Nu gaan we naar de situatie van zelf een auto kopen. Onze bankstand van € 25.000 gaat direct terug naar 0 euro. Na 1 jaar moeten we alle benzine, onderhoud etc afrekenen voor € 3.685. Toevallig (!) ontvangen we net op hetzelfde moment een zelfde bedrag (uit werk, zie boven). Dus in een flits komt er een bedrag bij en gaat er een bedrag af. Saldo na 1 jaar is wederom 0 euro. Datzelfde verhaal gaat op voor jaar 2 en 3. Op het eind heb je daarom een saldo van 0. Maar omdat je eigenaar van de auto bent, ontvang je natuurlijk de restwaarde. Je zet je auto op marktplaats en ontvangt € 14.000. Dat is wederom een echte bankstand. We zien nu (met terugwerkende kracht) dat het bedrag van € 3.685 aan extra inkomsten zo is gekozen dat in dit scenario steeds bankstanden van 0 Euro resulteren

Het zelf aanschaffen van een auto kost je ten opzichte van ‘niets doen’ dus € 36.923 minus € 14.000, maakt € 22.923. De spreadsheet hierboven komt met € 22.815. Wat dit laat zien is dat je ook met ‘afschrijvingen en rente’ wel globaal goed uitkomt (dat zal bij grotere bedragen en langere perioden overigens steeds minder het geval zijn).

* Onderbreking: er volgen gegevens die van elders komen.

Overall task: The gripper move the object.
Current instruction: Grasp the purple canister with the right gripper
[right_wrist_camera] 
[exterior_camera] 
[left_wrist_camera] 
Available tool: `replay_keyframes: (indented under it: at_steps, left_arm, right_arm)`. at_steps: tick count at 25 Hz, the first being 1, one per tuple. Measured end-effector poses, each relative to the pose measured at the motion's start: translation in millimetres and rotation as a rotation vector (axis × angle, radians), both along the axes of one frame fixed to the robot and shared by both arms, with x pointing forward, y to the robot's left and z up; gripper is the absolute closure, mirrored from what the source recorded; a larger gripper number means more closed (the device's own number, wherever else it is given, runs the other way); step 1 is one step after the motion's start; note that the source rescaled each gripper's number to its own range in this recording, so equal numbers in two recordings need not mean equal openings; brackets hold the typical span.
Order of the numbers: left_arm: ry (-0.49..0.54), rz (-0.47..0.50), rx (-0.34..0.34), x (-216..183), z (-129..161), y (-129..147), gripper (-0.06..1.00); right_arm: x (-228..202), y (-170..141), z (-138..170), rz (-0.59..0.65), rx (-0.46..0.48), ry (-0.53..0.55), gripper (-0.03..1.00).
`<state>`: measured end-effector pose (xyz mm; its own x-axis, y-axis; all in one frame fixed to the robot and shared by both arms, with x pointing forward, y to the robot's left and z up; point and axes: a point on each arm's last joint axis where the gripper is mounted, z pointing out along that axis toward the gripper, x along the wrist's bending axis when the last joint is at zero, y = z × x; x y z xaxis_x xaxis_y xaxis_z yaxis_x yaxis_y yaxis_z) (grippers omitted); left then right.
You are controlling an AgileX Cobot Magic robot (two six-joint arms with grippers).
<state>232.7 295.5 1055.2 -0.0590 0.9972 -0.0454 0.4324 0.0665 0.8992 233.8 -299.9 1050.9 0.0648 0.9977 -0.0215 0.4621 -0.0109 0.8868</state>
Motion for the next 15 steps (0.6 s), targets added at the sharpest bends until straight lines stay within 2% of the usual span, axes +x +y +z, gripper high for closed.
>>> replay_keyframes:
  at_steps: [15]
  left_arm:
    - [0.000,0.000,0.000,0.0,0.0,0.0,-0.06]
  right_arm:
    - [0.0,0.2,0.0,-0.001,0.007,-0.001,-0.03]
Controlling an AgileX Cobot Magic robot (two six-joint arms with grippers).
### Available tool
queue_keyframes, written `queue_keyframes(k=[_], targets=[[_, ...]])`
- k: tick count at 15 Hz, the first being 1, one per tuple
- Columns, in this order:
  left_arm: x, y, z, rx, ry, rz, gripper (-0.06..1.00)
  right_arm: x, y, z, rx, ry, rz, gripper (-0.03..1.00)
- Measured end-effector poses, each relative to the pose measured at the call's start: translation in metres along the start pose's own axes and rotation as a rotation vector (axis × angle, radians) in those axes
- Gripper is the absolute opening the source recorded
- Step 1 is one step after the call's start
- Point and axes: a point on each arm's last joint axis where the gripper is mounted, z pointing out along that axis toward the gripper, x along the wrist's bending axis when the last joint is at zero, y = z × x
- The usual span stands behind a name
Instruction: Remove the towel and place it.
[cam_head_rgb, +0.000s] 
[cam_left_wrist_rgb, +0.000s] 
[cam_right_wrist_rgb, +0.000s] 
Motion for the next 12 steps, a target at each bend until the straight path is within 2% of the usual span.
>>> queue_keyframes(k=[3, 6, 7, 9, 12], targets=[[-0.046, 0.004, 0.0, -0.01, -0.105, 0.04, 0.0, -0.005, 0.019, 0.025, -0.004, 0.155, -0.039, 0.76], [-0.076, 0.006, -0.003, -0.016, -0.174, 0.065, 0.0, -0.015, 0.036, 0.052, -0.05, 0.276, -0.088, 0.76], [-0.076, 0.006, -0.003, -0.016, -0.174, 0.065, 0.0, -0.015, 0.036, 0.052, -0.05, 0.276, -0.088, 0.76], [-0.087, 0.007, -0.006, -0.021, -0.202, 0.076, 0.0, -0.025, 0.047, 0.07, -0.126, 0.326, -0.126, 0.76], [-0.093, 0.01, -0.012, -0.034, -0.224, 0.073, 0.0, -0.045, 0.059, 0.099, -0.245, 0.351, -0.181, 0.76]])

Nu gaan we naar de andere optie: een auto via private lease. In dat geval kunnen we onze € 25.000 dus mooi op de bank laten staan en elk jaar rente ontvangen. Bovendien blijven we natuurlijk ook gewoon die eerder genoemde € 3.685 ontvangen (en ook daar rente over krijgen). Anders is dat we in het geval van private lease elk jaar € 7.356 aan de lease-maatschappij moeten betalen. En natuurlijk ontvangen we in dit geval geen restwaarde voor de auto. Als we dit netjes uitrekenen over de periode van 3 jaar dan resulteert een banksaldo van € 14.634.

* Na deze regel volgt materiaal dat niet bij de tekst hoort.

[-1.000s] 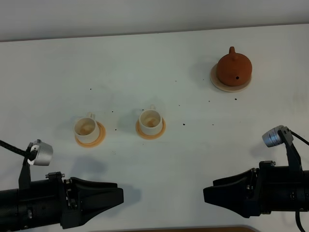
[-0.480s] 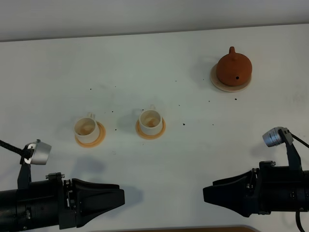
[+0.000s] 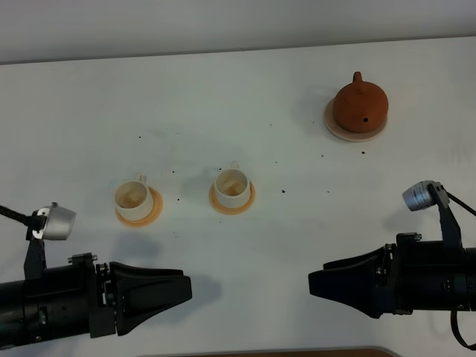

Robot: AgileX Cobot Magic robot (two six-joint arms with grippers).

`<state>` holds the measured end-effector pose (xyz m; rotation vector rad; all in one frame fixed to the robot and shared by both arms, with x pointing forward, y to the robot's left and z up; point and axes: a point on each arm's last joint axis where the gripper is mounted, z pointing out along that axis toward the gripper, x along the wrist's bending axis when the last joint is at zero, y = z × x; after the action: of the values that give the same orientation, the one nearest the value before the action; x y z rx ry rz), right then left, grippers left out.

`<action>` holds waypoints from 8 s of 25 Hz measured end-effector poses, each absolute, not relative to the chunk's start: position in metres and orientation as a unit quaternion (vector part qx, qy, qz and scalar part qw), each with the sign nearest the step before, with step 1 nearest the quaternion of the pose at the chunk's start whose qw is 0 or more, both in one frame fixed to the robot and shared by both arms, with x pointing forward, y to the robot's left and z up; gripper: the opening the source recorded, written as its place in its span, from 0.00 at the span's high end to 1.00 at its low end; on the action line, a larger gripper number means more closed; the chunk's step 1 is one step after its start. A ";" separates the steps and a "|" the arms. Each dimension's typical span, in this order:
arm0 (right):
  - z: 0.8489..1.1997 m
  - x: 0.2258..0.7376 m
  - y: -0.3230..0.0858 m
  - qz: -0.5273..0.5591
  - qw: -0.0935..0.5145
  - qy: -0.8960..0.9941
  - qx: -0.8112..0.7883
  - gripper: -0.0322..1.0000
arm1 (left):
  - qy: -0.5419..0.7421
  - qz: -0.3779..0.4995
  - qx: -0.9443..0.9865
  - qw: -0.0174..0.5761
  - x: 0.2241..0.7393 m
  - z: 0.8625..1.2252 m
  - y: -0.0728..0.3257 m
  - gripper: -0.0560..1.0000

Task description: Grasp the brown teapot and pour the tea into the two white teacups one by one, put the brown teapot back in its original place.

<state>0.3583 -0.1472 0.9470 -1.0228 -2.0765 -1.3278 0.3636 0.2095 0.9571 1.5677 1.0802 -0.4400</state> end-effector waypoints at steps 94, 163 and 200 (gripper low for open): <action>1.020 0.450 -0.127 -0.440 -0.004 -0.816 -0.375 0.48 | 0.648 0.255 0.664 0.274 0.257 1.032 0.301 0.60; 0.949 0.723 -0.045 -0.150 -0.194 -0.840 -0.484 0.48 | 0.674 0.338 0.580 0.308 0.232 1.033 0.302 0.60; 0.934 0.731 -0.059 -0.122 -0.203 -0.839 -0.491 0.48 | 0.674 0.339 0.580 0.308 0.232 1.033 0.302 0.60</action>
<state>0.7305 -0.0586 0.9338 -1.7793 -3.0405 -0.4418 0.2320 0.3019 1.0330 1.5336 1.7821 0.8953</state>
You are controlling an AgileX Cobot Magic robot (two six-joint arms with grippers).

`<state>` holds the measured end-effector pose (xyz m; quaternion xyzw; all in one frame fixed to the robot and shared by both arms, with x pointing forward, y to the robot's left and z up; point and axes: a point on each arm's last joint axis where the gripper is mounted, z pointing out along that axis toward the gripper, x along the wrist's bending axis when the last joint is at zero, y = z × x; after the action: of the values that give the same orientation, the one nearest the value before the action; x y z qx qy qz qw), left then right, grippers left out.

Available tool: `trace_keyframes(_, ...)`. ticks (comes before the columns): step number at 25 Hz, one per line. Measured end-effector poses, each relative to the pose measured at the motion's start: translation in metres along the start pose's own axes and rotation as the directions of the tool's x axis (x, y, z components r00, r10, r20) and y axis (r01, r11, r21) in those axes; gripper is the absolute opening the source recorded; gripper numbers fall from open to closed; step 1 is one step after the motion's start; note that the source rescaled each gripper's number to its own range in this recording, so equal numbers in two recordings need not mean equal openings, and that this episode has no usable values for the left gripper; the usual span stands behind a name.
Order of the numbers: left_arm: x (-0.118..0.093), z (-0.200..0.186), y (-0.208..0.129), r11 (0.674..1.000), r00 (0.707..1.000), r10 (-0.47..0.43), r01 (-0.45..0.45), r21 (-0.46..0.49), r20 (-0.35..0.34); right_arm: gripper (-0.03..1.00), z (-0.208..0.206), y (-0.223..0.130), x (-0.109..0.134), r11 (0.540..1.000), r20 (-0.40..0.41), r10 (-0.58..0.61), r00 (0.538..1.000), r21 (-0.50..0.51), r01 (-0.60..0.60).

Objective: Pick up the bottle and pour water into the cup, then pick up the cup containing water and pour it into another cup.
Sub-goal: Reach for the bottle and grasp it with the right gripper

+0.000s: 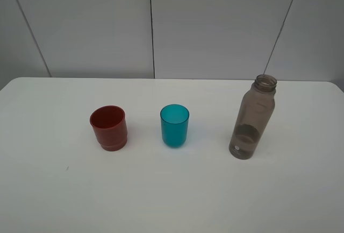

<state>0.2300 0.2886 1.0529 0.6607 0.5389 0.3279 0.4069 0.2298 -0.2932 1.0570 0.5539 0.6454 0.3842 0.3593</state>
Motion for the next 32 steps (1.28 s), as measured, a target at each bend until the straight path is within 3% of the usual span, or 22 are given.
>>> trace_keyframes(32,0.0000,0.0000,0.0000,1.000,1.000,0.000,0.000,0.000,0.000,1.00,0.0034,0.0042,-0.0008,1.000,0.002,0.012,1.000,0.021,-0.012)
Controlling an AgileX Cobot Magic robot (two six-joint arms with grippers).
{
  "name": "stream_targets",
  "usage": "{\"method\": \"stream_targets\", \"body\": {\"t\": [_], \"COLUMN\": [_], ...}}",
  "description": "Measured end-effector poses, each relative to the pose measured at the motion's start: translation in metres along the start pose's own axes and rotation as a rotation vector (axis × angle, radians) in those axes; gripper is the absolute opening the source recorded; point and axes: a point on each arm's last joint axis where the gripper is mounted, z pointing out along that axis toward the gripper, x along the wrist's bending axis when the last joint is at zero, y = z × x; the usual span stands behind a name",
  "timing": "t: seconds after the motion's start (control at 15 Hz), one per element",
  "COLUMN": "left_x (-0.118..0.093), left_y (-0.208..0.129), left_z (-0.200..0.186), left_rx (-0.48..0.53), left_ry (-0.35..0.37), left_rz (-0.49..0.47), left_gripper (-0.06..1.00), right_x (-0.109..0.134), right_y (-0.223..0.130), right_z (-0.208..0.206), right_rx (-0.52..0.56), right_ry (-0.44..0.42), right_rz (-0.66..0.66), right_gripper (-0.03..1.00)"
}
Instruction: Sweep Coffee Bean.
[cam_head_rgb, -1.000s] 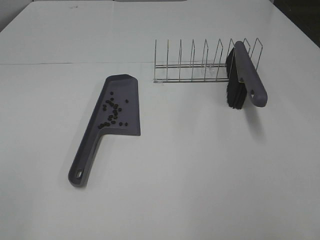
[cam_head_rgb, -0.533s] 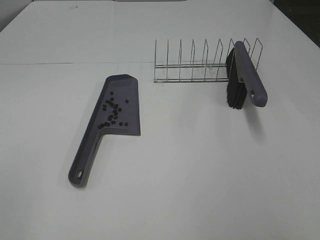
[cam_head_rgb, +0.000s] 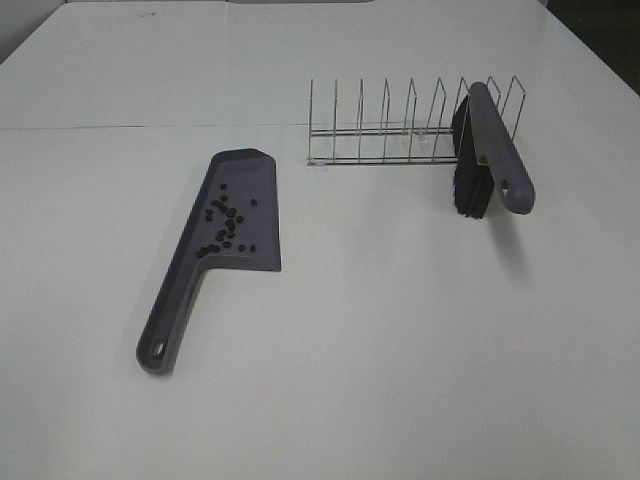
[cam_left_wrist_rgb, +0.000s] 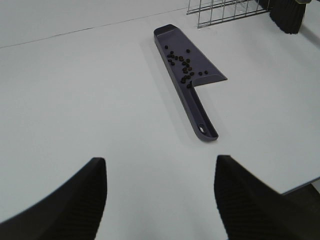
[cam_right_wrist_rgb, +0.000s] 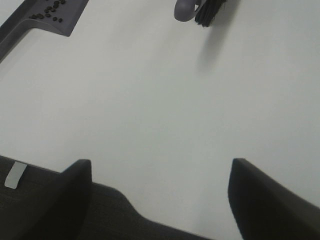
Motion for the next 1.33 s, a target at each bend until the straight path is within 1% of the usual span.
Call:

De conclusie is dus dat de optie ‘private lease’ tot een hogere bankstand leidt ten opzichte van de optie ‘zelf aanschaffen’ van € 634 (na 3 jaar bij de gekozen aannames). Ook hier geldt weer dat de aanpak van de spreadsheet tot een vergelijkbaar voordeel leidt (daar hadden we een maandelijks voordeel van € 633 – € 613, maakt € 720 per jaar).

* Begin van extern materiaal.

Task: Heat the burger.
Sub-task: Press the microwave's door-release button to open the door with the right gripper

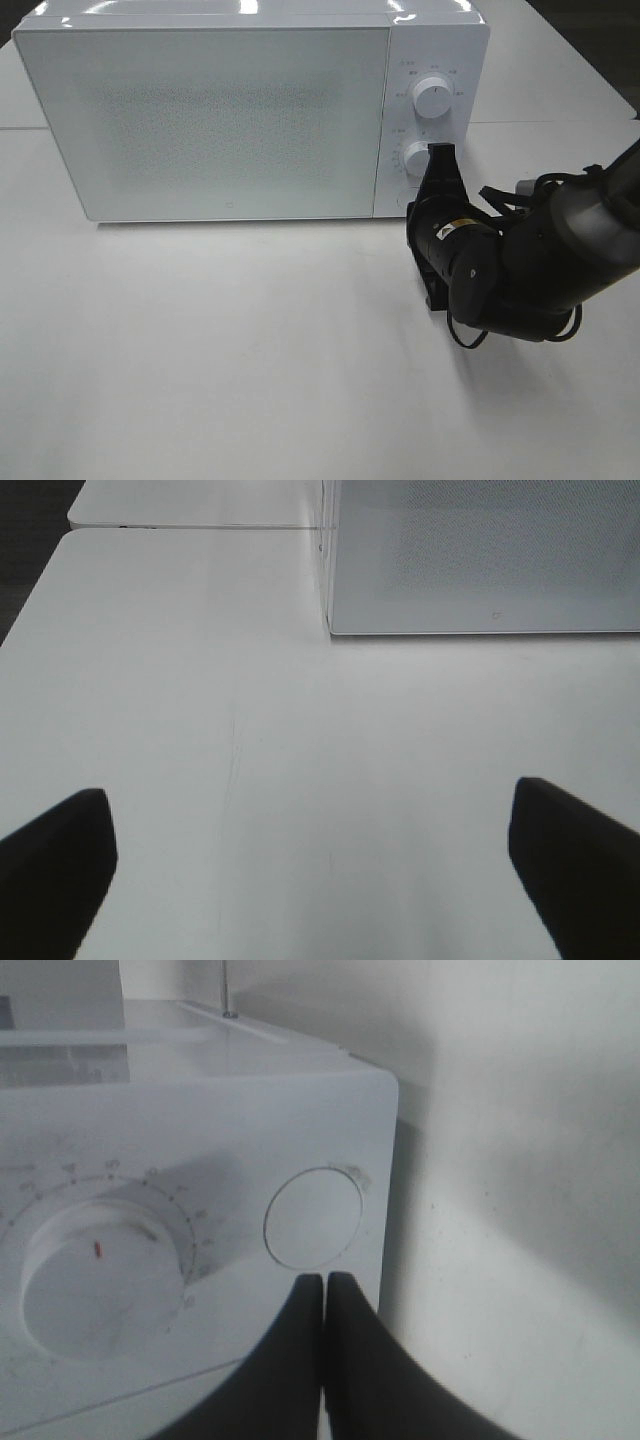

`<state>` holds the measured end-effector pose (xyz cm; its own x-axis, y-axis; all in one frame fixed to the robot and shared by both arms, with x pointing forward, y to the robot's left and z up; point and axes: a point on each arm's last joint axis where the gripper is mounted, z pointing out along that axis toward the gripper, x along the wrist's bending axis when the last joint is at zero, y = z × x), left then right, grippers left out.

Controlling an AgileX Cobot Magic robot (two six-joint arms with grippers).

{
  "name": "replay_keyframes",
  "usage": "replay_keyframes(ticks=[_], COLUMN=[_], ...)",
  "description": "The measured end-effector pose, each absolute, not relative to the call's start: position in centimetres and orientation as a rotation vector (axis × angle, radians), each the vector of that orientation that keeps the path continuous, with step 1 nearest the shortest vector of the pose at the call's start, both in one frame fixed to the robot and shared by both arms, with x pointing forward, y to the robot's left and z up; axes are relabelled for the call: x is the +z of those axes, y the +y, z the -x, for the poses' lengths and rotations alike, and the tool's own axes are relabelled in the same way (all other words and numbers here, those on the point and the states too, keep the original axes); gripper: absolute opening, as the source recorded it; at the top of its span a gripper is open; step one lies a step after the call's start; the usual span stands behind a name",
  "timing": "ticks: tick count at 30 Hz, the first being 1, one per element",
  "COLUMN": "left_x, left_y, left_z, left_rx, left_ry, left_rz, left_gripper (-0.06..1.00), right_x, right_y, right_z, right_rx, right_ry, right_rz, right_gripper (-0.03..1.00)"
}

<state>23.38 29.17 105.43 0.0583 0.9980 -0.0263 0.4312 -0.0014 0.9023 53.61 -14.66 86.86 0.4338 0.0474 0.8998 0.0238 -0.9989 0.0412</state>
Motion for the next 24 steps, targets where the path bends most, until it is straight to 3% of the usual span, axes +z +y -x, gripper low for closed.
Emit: replay_keyframes(ticks=[24], left_x=[105.4], left_y=[29.2], left_z=[-23.4], left_rx=[0.908], left_ry=[1.484], left_rz=[-1.547], left_gripper=[0.99], right_x=[85.6], right_y=[-14.6], right_z=[-55.8], right_rx=[1.666], right_ry=[0.081], right_rz=[-2.646], right_gripper=[0.01])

Goed: ik sluit niet uit dat veel private-leasers uiteindelijk toch duurder uit zijn vanwege meer- en minder-kilometers (rijden buiten de bundel, vermoedelijk belangrijk deel van het verdienmodel). Ook mensen die eerder willen stoppen of hun rekeningen niet op tijd (kunnen) betalen kunnen van een koude kermis thuis komen. Wie hier meer informatie of achtergronden over heeft: graag naar info@slimmefinanciering.nl

Rudy van Stratum

Private lease: goedkoper dan zelf auto kopen?

Vandaag trok een artikel in het Brabants Dagblad (auteur Paul Bots) mijn aandacht. Het gaat over de opkomst van private lease, met name voor kleinere (goedkopere) auto’s.

Een van de oorzaken van deze trend is dat werkgevers minder scheutig zijn met (bedrijfs-) leaseauto’s en hun werknemers een eigen maandbudget geven om (eigen) vervoer te regelen.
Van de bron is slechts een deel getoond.